_Task details_: Check each line of the data for the string "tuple". Report how many have it, and give nothing else.
[Data provided — start]
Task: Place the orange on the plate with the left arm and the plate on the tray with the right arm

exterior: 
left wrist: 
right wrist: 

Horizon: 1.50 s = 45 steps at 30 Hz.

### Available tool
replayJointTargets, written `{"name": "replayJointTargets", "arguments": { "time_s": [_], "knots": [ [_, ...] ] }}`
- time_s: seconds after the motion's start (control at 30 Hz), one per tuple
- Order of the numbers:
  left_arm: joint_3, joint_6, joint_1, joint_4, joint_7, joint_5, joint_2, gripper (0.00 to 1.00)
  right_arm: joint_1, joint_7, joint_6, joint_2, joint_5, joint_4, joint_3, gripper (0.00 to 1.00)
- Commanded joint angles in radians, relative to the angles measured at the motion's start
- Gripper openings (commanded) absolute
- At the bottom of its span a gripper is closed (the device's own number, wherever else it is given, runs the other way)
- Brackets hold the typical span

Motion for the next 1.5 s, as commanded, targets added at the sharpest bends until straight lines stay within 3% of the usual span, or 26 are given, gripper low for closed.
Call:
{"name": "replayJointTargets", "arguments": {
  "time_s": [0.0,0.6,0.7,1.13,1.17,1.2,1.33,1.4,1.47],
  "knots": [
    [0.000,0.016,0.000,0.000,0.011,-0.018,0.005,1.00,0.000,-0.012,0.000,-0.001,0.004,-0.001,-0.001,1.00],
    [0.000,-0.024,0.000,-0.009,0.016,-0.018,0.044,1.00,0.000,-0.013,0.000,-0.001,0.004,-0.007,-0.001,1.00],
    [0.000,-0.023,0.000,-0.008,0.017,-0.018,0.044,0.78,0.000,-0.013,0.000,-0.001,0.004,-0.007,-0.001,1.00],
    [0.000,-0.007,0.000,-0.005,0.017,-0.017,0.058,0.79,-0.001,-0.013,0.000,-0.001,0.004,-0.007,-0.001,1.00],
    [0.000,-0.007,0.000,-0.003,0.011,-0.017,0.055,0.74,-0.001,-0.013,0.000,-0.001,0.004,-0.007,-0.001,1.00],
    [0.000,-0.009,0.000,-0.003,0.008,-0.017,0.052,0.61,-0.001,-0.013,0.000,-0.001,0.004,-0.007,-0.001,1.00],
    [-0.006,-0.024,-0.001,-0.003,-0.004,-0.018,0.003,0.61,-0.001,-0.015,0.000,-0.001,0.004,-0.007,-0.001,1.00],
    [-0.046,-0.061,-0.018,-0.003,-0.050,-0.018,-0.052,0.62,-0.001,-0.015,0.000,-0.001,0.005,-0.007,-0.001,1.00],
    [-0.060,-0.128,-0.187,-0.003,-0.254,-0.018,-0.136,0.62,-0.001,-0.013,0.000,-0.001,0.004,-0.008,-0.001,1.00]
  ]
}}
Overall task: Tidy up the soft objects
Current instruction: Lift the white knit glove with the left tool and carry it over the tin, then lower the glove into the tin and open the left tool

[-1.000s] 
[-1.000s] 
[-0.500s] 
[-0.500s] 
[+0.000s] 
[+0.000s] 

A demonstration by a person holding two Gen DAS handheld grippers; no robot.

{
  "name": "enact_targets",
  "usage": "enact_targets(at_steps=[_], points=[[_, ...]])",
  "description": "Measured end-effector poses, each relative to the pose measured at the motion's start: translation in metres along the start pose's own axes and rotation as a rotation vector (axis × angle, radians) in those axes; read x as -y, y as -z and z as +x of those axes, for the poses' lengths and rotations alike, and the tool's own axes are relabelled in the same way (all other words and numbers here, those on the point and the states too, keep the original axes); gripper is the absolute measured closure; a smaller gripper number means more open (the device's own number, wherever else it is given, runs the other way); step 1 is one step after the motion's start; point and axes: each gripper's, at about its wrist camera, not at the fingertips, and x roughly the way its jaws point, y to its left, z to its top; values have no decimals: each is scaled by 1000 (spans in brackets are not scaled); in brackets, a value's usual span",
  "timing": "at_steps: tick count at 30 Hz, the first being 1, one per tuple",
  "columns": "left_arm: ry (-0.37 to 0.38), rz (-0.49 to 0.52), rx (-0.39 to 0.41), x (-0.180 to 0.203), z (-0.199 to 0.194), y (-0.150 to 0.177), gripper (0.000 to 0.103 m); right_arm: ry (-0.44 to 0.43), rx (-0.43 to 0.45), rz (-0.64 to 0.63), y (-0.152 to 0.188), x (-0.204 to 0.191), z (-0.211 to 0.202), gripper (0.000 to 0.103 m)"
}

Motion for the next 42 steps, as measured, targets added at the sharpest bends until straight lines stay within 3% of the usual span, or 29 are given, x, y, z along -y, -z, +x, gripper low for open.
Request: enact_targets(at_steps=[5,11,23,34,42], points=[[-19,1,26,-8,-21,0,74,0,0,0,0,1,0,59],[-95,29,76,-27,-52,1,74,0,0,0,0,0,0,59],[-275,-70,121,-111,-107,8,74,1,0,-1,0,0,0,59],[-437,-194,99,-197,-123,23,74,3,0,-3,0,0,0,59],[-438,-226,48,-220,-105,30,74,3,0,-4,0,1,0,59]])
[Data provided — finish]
_Output_: 2